人工知能(AI)ブームを牽引したグラフィック処理装置(GPU)の躍進により、一時半導体市場の中心から押し出されていた中央処理装置(CPU)が再び注目を集めている。AIが学習段階を越えてエージェント(AI秘書)の競争段階に移行する中で、推論に強みを持つCPUの需要が大幅に増加しているためだ。
生成AIに注力しているメタ(Meta)は、最近アマゾン(Amazon)が自社開発したCPU「グラビトン(Graviton)」を数千万台導入することにした。Metaインフラ統括のサントシュ・ジャナルダン氏は24日(現地時間)、メタのウェブサイトで「AIインフラを拡大する過程で計算リソースを多様化することは必須」だと述べ、「(グラビトンの導入により)エージェント基盤のAI運用に必要なCPUの集約的な作業が可能になる」と強調した。契約規模は数十億ドルに上り、契約期間は最低でも3年とされている。メタが導入するアマゾンのCPUチップは、昨年公開された「Graviton 5」だ。3nm(ナノメートル、10億分の1メートル)プロセスでキャッシュメモリを増やし、データ処理速度を向上させた結果、前世代に比べて性能が25%向上し、エネルギー消費は60%削減され、効率が高まった。これに先立ち、メタは昨年2月にもエヌビディアのGPU「ブラックウェル」と「ルービン」を導入すると同時に、CPU「グレイス」の契約を結んでいる。
近年、米国のビッグテック企業はAIの学習のためにGPUを中心に天文学的な投資を続けてきた。GPUは映像情報を処理するチップであり、複雑な演算には弱いが、複数の計算を同時に高速に処理できるため、AIに学習させるディープラーニングに強みがある。しかし、AIモデルの高度化を越えて、エージェントを含む実際のサービス運用段階へと市場が拡大し、CPUが重要な資源として再び注目されている。複雑な作業を計画し、分配・処理を行うには、システム制御や入出力管理などを担うCPUの役割が不可欠だからだ。
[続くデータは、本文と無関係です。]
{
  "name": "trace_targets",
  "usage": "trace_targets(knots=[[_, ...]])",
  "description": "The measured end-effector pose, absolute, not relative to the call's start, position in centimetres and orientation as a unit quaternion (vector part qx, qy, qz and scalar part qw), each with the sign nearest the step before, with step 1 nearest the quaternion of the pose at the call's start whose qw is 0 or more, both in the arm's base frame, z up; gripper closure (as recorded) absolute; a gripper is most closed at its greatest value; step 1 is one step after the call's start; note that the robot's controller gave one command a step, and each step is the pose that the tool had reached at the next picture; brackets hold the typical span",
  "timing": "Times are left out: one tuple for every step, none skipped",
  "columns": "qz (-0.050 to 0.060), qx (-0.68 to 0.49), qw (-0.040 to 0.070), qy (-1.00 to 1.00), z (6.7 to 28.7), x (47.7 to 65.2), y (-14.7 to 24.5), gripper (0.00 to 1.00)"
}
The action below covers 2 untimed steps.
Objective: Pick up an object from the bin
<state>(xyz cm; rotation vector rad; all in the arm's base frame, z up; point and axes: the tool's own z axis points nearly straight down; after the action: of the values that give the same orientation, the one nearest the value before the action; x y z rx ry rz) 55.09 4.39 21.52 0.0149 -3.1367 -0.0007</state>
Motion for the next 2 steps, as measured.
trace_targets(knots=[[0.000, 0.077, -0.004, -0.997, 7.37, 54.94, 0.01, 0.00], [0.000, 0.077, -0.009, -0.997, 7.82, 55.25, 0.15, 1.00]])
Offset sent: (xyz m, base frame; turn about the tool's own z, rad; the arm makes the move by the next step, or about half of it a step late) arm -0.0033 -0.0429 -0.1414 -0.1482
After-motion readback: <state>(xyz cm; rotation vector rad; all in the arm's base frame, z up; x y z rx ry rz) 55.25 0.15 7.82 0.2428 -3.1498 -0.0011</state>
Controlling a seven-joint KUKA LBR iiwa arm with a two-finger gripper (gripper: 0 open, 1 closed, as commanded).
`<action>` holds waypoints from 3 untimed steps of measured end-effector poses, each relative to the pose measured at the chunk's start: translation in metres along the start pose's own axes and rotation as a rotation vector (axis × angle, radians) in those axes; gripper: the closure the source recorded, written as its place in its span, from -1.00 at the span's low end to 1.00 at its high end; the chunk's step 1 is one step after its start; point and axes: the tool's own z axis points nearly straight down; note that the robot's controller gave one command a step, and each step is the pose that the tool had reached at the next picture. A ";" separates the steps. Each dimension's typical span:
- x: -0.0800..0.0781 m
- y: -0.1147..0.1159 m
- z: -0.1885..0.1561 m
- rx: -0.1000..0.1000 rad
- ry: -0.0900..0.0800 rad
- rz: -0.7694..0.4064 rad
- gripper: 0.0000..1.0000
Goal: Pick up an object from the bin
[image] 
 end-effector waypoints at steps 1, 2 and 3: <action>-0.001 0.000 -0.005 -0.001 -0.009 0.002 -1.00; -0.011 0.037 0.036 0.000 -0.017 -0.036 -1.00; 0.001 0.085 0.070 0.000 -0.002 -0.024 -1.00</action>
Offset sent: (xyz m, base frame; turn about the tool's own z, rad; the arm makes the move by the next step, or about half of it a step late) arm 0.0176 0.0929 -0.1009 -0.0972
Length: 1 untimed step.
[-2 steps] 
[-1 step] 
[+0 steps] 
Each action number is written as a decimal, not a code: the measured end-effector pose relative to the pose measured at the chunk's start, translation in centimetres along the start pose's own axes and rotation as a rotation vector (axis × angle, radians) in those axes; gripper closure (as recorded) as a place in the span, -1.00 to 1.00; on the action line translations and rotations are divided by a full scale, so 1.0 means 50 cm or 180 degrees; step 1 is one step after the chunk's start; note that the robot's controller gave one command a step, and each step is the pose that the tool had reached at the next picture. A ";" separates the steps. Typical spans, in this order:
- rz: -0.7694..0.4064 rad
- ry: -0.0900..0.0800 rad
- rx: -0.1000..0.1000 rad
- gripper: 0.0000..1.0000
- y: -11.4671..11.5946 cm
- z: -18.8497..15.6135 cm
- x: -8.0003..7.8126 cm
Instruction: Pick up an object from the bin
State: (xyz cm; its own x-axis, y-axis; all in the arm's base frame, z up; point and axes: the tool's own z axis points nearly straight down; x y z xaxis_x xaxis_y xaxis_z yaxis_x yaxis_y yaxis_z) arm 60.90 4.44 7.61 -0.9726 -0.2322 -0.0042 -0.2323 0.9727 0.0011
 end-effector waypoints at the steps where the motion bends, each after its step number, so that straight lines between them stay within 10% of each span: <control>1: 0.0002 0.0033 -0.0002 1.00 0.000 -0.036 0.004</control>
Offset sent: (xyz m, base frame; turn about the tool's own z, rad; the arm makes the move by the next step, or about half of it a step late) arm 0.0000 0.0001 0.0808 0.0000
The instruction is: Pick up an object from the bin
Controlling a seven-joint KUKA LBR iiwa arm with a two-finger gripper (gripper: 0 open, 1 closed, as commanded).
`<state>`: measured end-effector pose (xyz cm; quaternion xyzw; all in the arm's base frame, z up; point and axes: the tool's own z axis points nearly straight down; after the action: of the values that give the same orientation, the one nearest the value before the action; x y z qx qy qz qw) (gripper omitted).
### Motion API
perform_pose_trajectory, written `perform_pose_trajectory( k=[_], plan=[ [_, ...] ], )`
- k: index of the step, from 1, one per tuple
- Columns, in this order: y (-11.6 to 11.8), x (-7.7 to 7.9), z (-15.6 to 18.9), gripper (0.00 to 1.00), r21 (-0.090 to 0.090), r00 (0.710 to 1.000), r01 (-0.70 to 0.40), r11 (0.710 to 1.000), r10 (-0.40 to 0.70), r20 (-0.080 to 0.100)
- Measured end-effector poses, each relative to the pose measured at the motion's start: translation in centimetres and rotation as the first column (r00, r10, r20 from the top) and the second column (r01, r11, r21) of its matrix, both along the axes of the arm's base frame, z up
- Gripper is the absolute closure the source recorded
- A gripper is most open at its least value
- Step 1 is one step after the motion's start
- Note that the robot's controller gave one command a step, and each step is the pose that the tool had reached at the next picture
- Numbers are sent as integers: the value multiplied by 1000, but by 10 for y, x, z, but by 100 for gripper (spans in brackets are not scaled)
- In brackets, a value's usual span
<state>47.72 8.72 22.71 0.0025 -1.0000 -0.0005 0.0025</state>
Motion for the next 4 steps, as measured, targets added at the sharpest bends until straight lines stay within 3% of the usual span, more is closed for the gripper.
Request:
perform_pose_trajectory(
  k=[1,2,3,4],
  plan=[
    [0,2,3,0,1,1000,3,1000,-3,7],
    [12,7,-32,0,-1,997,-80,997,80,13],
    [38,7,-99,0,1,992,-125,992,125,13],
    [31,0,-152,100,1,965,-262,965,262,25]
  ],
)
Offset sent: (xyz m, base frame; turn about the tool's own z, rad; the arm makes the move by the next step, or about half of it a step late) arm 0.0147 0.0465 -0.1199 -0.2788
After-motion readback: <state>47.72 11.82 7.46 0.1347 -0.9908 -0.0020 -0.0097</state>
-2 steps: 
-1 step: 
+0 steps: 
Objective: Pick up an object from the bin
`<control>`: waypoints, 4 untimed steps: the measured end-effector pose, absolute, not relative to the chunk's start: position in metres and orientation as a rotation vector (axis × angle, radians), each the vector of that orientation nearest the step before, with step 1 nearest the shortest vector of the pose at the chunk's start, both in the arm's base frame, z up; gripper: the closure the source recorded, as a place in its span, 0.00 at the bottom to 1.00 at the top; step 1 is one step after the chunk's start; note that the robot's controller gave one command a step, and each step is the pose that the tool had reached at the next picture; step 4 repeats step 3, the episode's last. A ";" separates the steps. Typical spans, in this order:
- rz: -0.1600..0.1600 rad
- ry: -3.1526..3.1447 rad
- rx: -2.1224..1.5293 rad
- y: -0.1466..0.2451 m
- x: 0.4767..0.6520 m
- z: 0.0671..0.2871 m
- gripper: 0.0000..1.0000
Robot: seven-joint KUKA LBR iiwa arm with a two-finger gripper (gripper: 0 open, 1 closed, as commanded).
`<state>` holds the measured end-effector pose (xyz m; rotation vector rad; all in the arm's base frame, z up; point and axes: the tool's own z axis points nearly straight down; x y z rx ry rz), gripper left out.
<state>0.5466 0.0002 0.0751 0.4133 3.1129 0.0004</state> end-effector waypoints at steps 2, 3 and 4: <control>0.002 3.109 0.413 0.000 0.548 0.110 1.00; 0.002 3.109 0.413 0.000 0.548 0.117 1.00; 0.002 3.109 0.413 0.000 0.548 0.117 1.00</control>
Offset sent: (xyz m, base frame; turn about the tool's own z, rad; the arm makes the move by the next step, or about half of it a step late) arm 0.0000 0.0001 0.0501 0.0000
今後、CPU市場の規模はさらに拡大すると見込まれている。米投資銀行モルガン・スタンレーは、AIエージェントの進化により、データセンター向けCPU市場が2030年までに最大1600億ドル規模に拡大すると予測した。これは、従来の予測(約1000億ドル)を60%上方修正したことになる。最近、CPUメーカーのAMDとインテルの株価が大幅に上昇したのも、この期待感を反映しているとみられる。